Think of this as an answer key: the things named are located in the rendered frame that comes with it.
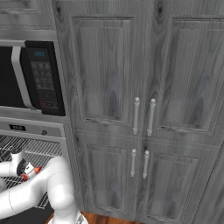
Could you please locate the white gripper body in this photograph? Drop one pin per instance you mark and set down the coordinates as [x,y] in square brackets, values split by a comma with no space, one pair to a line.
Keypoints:
[29,168]

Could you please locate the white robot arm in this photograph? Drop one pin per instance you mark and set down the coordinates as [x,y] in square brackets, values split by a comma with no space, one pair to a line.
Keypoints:
[55,180]

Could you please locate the dark oven knob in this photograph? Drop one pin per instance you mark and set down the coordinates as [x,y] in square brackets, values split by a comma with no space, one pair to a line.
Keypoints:
[44,132]

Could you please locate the steel oven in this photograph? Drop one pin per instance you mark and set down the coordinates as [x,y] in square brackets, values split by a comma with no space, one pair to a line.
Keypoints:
^^^^^^^^^^^^^^^^
Brief =
In the copy, include no pictures; everything else in the material should be written out exactly.

Written reply =
Think of this as an answer key: the things named are located in the rendered frame that comes with it.
Could you please locate the white gripper body in this photograph? Drop one pin per instance you mark and set down the coordinates as [x,y] in square brackets, values split by a comma with no space, one pair to a line.
Keypoints:
[29,168]

Could you please locate the white robot arm in this photograph? Drop one pin per instance you mark and set down the coordinates as [x,y] in square brackets, values split by a comma with no space, one pair to a line.
Keypoints:
[55,180]

Could you please locate the dark oven knob in this photograph? Drop one pin per instance you mark and set down the coordinates as [x,y] in square brackets, values split by a comma with no space, one pair to a line.
Keypoints:
[44,132]

Could you please locate the steel oven in this photograph? Drop one pin per instance you mark and set down the coordinates as [x,y] in square brackets, values split by a comma with no space, one pair to a line.
Keypoints:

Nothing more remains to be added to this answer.